Cinder and his crew return to Wicker's house and begin setting up their trap, laying metal wire between the trees and connecting it to the coil, which will discharge when they throw the circuit breakers. The beast takes them by surprise, and Jamie must hold onto the wire to keep it inside the trap. They throw the breakers, and the surge makes the beast explode, and takes Jamie with it as well. The camera pans up to the stars overhead and the film ends.

==Cast==

- Tom Griffith as Sheriff Cinder
- Jamie Zemarel as Jamie Lambert
- Karin Kardian as Lisa Kent
- George Stover as Steven Price
- Don Leifert as Drago
- Anne Frith as Ruth Sherman
- Eleanor Herman as Mary Jane
- Richard Dyszel as Mayor Bert Wicker
- Greg Dohler as Greg
- Kim Pfeiffer as Kim (as Kim Dohler)
- Monica Neff as Suzie
- Glenn Barnes as Glenn
- Richard Ruxton as Governor Embry
- Bumb Roberts as Bill Perkins (as Bump Roberts)
- Don Dohler as Jimmy Perkins (as Don Michaels)
- David W. Donoho as Uncle Dave (as David Donoho)
- Richard Geiwitz as Pete
- Larry Reichman as Berkeley
- Christopher Gummer as Clay / Pool Party Guest / Beast (as Chris Gummer)
- Dace Parson as Wilton
- Richard Nelson as Krebs

==Production==
Nightbeast features opening credit effects by Ernest D. Farino and the creature was created by John Dods.

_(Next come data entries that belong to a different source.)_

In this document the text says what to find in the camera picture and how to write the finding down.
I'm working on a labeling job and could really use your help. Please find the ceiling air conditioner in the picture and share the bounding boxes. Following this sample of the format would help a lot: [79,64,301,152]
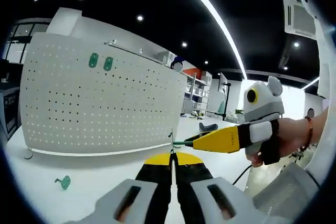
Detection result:
[281,0,316,36]

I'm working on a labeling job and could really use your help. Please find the display on black tripod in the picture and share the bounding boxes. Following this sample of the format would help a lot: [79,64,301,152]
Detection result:
[218,72,232,120]

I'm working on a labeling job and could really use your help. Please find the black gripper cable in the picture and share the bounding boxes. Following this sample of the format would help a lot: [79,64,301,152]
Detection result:
[232,164,253,186]

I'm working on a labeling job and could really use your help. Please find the green hook assembly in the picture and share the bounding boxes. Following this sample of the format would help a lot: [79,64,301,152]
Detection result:
[167,127,194,156]
[102,56,114,72]
[54,175,72,191]
[88,52,99,69]

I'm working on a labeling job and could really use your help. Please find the black curved headrest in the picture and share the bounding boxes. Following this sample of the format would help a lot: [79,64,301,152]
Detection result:
[198,122,219,133]

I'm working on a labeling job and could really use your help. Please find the white storage shelving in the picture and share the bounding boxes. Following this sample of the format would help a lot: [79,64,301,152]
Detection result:
[183,71,211,110]

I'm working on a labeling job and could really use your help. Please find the ceiling spotlights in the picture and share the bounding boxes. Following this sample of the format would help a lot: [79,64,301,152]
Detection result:
[31,0,300,71]

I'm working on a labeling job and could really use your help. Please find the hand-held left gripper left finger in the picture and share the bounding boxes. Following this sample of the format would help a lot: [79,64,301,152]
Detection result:
[65,152,173,224]

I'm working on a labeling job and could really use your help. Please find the person's right hand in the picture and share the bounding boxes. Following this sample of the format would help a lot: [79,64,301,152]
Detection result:
[246,117,310,167]

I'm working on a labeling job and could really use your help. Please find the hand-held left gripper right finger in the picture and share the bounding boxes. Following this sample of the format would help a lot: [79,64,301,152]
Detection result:
[173,151,292,224]

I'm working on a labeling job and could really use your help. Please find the red bead bracelet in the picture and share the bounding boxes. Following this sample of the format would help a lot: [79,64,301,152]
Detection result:
[303,115,315,153]

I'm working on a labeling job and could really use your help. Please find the long ceiling light strip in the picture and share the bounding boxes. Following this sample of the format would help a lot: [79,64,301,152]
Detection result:
[171,0,248,81]

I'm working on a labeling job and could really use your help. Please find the black swivel chair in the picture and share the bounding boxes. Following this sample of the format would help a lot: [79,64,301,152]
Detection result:
[288,144,308,162]

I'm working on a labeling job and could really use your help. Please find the person's white shirt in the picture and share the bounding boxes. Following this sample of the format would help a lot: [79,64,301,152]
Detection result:
[295,0,336,190]

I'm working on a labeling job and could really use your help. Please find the grey metal shelving rack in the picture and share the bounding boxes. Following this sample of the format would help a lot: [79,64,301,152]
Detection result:
[103,39,164,65]

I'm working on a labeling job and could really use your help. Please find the white perforated mounting plate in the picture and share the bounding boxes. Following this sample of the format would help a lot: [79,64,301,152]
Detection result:
[19,31,188,160]

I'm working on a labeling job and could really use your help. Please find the grey mesh office chair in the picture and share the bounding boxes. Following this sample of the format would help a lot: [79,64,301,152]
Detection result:
[251,162,321,217]

The film was made for approximately $14,000.

J. J. Abrams worked on the film as a 16-year-old. Abrams became aware of Dohler from the latter's articles in a local film magazine, Cinemagic. After Dohler and Abrams exchanged correspondence, Dohler asked Abrams if he would be interested in scoring the film. While the film was shot in Baltimore, Maryland, Abrams, who lived in Los Angeles, mailed the tapes to Dohler.

The film substantially reworks the premise of Dohler's earlier The Alien Factor, replacing its three extraterrestrials with a single alien. Several actors from the earlier film returned, with some playing the same characters.

==Release==
Dohler arranged midnight screenings of Nightbeast at a suburban Baltimore theater over a weekend in April 1982. Troma Entertainment later gave the film a limited domestic release in November 1982.

The film was first released on DVD on September 28, 2004, by Troma. It was reissued on DVD on February 24, 2009, along with Blood, Boobs & Beast, a documentary about Don Dohler's life and career.

In 2019, Vinegar Syndrome released Nightbeast on Blu-ray using a new 2K scan and restoration from the film's 16 mm camera original.

==Reception==
TV Guide panned the film, awarding it one out of four stars, stating, "Although the special effects (including some startling uses of gore makeup) are noteworthy, the actors aren't given much to do other than stand around and talk. The final result is disappointing". Bill Gibron of DVD Talk rated it 2.5/5 stars and called it "an angry middle aged man's cry for attention". Mark L. Miller of Ain't It Cool News wrote, "All in all, Nightbeast is drive-in, beer-swilling, audience-heckling fun."

Nightbeast was featured in the 2013 Halloween episode of Red Letter Media's Best of the Worst. Among other things, the group discussed the film's similarity to Dohler's other work, hokey acting, and improved special effects. Mike Stoklasa called Nightbeast "just a terrible film".

In August 2016, Nightbeast was featured on Rooster Teeth's Theater Mode web show.

==Legacy==
Nightbeast has become a cult film. It is briefly seen playing on a television in Panos Cosmatos' 2018 film Mandy.